The Celestial Dragon

 

Last updated 10/2/2020 at Noon

If you follow the two stars at the end of the Big Dipper's bowl, you'll point directly toward Polaris, the North Star.

While leading one of my popular Night Sky Tours recently, our discussion somehow turned to the constellation of Draco, the dragon.

Draco isn't one of the top 10 stellar groupings that people can name, but I was surprised that, when I mentioned it, I heard a chuckle coming from the darkness – as if I were making it all up.

Now, I admit that I've been known to do just that from time to time because, well, it helps to keep me amused. But on that night, I wasn't making anything up; Draco is quite real, and you should have little trouble finding this celestial dragon in a reasonably dark sky this week.

To locate it, first identify the seven stars of the Big Dipper low in the northwestern sky shortly after dark at this time of year. Draw an imaginary line among these stars and you'll trace a "bowl" of four stars and a bent "handle" of three more. British skywatchers know this grouping as the Plough, while Germans and Scandinavians know it as the Great Wagon.


If you follow the two stars at the end of the Big Dipper's bowl – these are known as the "pointer stars" –from the bowl's bottom to its top and extend that line about five times the separation of these two stars, you'll point directly toward Polaris, the North Star.

From this important star emerge the handle and bowl of the Little Dipper. This miniature dipper is smaller, fainter and inverted from the Big Dipper, but if you live in or near the lights of a large city or have bright moonlight, you probably won't be able to see it at all.
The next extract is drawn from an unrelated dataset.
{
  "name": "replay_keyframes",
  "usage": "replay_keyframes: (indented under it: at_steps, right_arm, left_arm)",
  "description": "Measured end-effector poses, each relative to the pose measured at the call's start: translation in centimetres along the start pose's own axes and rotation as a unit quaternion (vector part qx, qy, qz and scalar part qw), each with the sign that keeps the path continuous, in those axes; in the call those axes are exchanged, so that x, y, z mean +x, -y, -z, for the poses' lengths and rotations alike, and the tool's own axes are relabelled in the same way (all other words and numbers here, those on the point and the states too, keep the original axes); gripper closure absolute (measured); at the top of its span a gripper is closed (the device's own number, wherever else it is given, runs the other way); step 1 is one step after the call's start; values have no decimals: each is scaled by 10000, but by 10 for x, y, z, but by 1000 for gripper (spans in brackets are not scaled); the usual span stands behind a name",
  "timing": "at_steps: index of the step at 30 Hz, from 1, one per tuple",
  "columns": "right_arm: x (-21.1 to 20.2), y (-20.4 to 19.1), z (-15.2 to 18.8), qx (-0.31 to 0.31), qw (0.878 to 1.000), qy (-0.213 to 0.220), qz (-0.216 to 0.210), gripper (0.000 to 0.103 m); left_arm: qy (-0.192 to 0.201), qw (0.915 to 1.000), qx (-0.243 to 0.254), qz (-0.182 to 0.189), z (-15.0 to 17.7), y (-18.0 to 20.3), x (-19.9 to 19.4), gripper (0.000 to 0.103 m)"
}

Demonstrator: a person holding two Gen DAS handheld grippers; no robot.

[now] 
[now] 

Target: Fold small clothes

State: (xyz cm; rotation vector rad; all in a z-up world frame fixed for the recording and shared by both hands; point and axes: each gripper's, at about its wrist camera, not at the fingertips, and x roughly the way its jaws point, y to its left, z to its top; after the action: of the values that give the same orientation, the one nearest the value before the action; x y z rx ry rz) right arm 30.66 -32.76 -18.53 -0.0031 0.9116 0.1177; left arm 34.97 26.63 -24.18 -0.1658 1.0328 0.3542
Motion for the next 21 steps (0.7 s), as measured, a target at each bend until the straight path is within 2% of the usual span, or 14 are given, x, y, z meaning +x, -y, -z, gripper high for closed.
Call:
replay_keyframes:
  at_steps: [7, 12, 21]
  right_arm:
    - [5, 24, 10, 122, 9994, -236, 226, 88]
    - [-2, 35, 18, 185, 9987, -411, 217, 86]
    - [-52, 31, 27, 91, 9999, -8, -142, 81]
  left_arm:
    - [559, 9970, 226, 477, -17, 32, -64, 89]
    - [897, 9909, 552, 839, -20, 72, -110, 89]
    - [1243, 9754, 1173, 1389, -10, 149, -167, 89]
It's between these two famous dippers that you will find the celestial dragon, a large and ancient constellation that appears nightly in the northern sky. It wraps itself around the North Celestial Pole and remains perpetually above the horizon for much of the U.S.


Look for its long string of stars that begins directly between the Big Dipper's pointer stars and Polaris. This end marks the tail of the dragon. Follow the string of stars upward until it snakes back down toward Polaris, where it makes another sharp turn and heads upward once again.
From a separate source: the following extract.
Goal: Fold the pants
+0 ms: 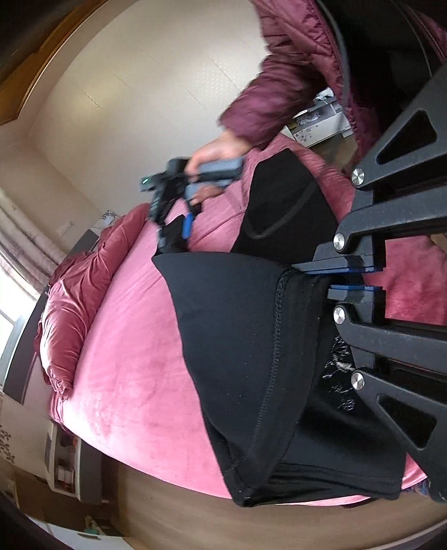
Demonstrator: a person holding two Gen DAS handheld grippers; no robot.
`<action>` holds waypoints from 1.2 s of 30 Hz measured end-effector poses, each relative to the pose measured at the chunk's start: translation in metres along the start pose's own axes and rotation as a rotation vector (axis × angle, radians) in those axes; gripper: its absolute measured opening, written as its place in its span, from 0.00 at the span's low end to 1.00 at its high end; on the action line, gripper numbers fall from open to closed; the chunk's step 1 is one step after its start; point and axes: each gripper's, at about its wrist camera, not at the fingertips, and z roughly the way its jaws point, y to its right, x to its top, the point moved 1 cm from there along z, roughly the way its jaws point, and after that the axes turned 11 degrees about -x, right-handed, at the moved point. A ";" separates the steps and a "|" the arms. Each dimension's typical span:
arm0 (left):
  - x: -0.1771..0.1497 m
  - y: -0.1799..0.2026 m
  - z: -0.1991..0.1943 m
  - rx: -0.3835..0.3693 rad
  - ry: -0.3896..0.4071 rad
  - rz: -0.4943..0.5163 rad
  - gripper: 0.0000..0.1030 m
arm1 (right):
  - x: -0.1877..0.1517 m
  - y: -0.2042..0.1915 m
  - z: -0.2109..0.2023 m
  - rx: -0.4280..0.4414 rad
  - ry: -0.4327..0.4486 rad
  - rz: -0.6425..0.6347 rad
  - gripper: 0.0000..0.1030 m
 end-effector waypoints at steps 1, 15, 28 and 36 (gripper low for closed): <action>0.000 0.000 0.001 -0.004 0.000 -0.003 0.03 | 0.008 0.001 0.004 -0.011 0.003 0.021 0.74; 0.044 -0.020 -0.011 0.055 0.066 -0.041 0.03 | 0.089 0.008 0.065 -0.178 -0.025 0.028 0.13; 0.195 -0.120 -0.030 0.387 0.268 -0.198 0.03 | 0.064 0.000 -0.083 0.064 0.253 -0.072 0.11; 0.161 -0.074 -0.044 0.349 0.260 -0.056 0.03 | -0.036 0.051 -0.146 0.153 0.245 -0.083 0.09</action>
At the upper end of the sinuous, dragon like body lies a group of four stars that forms the head of the dragon, but modern amateur astronomers refer to this shape as the "lozenge."

One of the most interesting sights in Draco lies near the opposite end of the dragon. The third star up from its tail appears as a medium-bright star called Thuban, whose name, not coincidentally, derives from an Arabic word meaning "dragon."

Because of the 25,800-year wobble of our Earth's axis, this star – and not Polaris – was the North Star some five millennia ago, when the Egyptians were building the pyramids. If we wait patiently for another few millennia, we'll again see Polaris drift away from the north celestial pole and watch as Thuban takes its place again as the North Star – a sort of back to the celestial future.

Now, don't start chuckling. I'm not making that up either!